In the first article of this series (May 2011), the foundation for successful projects was explored, which includes having great people, a supportive company structure and a culture of collaboration to create fertile ground for innovation. Even with this foundation in place, projects constantly are threatened by the enemies of innovation, creating challenges for even the most seasoned development professionals.
This installment discusses how to build the organizational skills to recognize and understand these threats and how they impact development progress, which is critical to avoiding failure and maintaining a high level of project performance.
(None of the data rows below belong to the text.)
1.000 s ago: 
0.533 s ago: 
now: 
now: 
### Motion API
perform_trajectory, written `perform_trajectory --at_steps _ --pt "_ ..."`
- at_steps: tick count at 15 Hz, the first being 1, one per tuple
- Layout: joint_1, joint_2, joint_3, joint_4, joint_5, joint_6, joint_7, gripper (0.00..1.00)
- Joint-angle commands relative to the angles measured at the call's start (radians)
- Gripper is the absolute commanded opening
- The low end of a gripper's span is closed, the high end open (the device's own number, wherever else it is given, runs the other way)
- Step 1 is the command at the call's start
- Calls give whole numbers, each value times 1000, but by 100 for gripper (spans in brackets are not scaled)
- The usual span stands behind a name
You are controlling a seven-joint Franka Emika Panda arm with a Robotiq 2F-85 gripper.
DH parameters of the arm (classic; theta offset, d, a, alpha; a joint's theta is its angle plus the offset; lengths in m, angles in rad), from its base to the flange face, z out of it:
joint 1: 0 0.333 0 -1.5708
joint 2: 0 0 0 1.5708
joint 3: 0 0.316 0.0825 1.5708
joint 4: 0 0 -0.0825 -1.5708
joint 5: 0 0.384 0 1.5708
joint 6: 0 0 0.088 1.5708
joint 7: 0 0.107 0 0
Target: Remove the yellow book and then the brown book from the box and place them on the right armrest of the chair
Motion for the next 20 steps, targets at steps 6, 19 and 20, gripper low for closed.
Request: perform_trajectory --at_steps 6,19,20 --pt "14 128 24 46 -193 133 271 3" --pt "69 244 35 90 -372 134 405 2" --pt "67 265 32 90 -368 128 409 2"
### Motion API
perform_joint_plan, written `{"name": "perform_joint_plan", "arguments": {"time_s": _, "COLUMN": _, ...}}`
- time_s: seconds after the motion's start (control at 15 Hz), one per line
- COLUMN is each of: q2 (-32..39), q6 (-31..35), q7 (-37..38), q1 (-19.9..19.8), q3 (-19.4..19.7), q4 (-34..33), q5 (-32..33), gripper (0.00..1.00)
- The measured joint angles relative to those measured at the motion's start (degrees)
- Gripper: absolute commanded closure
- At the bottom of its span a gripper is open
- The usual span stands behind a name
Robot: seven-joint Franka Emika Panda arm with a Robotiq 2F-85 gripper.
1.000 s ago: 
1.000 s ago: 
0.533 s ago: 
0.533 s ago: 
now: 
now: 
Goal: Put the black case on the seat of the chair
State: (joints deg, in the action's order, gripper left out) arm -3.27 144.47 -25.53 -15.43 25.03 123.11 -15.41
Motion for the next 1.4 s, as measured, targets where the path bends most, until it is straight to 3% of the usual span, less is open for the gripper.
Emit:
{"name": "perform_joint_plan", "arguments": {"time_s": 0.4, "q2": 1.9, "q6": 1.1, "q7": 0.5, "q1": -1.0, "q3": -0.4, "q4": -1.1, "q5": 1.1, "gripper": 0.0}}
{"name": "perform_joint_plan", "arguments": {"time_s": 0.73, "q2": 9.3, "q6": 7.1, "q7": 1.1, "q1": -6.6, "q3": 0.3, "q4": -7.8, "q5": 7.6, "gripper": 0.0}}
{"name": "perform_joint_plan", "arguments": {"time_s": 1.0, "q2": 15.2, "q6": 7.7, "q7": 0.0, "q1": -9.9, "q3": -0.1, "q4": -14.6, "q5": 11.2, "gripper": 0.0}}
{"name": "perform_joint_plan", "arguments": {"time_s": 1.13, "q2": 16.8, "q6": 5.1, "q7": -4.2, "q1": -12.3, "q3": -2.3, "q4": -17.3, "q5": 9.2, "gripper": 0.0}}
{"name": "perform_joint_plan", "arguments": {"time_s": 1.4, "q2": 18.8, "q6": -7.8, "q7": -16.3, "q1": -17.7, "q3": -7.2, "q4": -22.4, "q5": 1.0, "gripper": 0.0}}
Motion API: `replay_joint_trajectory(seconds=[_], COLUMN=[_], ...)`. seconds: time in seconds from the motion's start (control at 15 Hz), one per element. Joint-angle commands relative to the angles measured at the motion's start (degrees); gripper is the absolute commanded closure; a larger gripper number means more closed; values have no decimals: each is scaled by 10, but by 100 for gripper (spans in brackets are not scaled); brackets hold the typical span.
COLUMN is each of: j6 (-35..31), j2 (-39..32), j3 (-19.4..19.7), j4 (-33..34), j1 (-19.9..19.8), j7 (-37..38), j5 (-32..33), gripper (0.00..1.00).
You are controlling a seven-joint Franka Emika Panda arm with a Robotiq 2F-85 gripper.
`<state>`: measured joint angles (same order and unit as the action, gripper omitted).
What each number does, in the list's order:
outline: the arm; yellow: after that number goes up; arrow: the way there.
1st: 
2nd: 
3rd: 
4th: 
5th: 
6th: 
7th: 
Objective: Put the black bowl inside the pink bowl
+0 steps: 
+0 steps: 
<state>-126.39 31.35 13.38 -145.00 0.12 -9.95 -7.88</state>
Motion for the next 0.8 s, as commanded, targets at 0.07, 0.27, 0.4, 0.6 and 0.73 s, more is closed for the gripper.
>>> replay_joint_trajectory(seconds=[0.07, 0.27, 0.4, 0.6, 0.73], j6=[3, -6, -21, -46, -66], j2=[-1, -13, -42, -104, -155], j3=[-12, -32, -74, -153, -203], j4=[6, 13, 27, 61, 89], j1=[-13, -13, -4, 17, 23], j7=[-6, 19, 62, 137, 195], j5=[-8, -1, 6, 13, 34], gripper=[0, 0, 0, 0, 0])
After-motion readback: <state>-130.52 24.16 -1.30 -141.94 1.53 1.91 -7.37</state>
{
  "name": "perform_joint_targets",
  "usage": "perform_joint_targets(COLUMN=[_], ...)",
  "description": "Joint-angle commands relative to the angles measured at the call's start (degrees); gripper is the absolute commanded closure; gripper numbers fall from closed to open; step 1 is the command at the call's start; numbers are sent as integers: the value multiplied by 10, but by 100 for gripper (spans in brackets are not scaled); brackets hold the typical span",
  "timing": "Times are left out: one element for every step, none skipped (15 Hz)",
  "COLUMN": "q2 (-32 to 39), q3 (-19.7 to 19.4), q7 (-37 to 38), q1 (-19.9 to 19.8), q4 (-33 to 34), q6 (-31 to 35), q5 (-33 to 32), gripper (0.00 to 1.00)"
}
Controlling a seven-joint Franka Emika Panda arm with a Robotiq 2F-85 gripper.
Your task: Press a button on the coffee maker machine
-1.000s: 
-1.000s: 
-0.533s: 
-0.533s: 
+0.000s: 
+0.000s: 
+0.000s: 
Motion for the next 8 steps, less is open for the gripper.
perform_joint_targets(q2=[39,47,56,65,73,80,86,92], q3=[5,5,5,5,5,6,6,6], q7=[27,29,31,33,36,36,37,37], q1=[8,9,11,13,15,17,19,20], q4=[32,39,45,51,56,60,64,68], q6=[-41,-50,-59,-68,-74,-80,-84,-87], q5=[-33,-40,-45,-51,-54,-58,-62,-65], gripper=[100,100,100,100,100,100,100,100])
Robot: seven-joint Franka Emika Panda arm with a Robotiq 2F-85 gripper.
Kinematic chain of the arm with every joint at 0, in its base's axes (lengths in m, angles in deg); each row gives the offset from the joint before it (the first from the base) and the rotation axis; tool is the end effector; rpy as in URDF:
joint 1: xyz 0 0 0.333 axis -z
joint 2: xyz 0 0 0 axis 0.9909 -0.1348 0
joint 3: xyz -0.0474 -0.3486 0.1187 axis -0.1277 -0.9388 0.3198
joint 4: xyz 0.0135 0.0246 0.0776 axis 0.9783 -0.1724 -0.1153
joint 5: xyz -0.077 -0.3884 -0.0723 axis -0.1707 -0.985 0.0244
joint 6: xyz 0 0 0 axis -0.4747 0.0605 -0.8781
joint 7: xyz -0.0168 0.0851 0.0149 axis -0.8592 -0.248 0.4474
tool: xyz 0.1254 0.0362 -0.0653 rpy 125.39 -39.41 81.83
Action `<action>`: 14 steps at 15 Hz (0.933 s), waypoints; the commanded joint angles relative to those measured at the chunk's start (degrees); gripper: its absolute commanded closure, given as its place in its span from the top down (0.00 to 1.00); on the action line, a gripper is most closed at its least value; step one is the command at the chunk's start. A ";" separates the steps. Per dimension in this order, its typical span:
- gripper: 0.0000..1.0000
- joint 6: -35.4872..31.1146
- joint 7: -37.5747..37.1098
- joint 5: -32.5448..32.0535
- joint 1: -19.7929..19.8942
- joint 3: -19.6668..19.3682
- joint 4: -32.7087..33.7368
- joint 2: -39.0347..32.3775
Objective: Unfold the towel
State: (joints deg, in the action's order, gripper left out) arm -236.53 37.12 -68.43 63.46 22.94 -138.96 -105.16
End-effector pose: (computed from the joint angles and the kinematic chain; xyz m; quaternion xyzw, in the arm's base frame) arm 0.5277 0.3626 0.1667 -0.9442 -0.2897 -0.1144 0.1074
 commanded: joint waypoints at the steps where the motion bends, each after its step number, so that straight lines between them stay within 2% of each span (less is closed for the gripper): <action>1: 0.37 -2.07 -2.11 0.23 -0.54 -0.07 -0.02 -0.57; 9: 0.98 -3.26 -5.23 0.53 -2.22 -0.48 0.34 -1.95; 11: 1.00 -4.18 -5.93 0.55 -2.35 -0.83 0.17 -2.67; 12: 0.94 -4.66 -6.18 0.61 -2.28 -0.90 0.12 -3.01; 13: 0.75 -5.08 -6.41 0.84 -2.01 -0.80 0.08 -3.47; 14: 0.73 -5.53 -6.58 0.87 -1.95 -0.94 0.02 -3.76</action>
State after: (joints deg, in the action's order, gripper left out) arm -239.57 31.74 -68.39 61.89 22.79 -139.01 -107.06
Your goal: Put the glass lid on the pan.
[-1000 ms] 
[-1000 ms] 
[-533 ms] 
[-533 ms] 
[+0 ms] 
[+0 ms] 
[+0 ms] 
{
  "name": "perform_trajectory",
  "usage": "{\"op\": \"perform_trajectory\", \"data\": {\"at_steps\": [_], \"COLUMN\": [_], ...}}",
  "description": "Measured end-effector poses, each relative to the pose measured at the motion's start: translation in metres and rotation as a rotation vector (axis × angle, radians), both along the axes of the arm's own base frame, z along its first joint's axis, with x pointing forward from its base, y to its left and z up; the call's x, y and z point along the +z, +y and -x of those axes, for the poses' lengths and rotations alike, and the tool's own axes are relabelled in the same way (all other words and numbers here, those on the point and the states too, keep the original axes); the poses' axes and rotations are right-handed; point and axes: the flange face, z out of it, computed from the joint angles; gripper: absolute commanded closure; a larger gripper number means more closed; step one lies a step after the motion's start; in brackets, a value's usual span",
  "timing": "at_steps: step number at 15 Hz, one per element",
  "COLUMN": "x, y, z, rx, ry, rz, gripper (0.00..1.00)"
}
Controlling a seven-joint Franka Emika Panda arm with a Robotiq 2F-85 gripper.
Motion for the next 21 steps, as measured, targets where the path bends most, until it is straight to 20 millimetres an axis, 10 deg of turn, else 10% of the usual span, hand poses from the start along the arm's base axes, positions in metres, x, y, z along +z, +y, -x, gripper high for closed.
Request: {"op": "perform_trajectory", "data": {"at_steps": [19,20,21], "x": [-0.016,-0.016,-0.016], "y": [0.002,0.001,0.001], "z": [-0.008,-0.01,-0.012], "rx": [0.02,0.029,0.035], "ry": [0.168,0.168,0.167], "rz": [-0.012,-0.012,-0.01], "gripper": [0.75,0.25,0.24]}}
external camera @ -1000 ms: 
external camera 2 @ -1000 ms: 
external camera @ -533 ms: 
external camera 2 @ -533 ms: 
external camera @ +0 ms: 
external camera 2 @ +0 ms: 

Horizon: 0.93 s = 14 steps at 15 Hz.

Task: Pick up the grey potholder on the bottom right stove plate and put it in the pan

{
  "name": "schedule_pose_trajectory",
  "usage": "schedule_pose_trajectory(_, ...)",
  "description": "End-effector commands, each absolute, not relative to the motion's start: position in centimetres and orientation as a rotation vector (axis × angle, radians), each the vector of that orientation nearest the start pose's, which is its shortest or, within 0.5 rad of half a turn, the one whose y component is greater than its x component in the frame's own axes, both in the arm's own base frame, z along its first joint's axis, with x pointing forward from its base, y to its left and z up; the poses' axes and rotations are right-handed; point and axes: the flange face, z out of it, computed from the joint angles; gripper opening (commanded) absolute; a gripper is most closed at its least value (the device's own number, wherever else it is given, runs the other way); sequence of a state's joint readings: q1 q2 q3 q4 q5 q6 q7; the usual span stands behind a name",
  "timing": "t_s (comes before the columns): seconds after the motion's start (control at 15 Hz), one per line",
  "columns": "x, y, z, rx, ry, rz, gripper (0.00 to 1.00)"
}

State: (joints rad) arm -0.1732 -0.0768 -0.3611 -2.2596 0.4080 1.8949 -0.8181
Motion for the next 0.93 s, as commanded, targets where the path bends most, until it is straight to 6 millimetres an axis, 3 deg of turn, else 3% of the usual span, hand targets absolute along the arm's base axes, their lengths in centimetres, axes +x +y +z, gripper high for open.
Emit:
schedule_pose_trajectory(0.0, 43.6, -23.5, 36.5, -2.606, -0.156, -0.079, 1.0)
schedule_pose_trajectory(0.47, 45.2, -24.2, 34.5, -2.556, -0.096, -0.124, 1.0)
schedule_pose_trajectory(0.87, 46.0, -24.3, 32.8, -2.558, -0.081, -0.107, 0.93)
Classic Pitfalls and Red Flags
Most development efforts—especially those that have truly innovative goals—start with a high degree of uncertainty and ambiguity. This degree of challenge is intrinsic in the effort when creating something novel of high value. Even with a realistic understanding of the challenges ahead, it is not unusual for teams to have optimistic expectations of the results and the probability for success. These expectations are established at project start and rarely accommodate the very real ambiguity of the effort about to be undertaken. And, these expectations often cancreate immovable attributes within a project that set up numerous pitfalls throughout the development process.
Specific performance endpoints, marketing data, competitive actions, shifting demographics, and the dynamics of organizational shuffling all combine to create high variability throughout the process.
Development inputs are not static and could be represented as a quadratic equation for uncertainty that changes constantly throughout the lifecycle. Pitfalls typically are understood in retrospect.
However, if a team can recognize red flags indicating a crisis in the making, these threats to success can be avoided.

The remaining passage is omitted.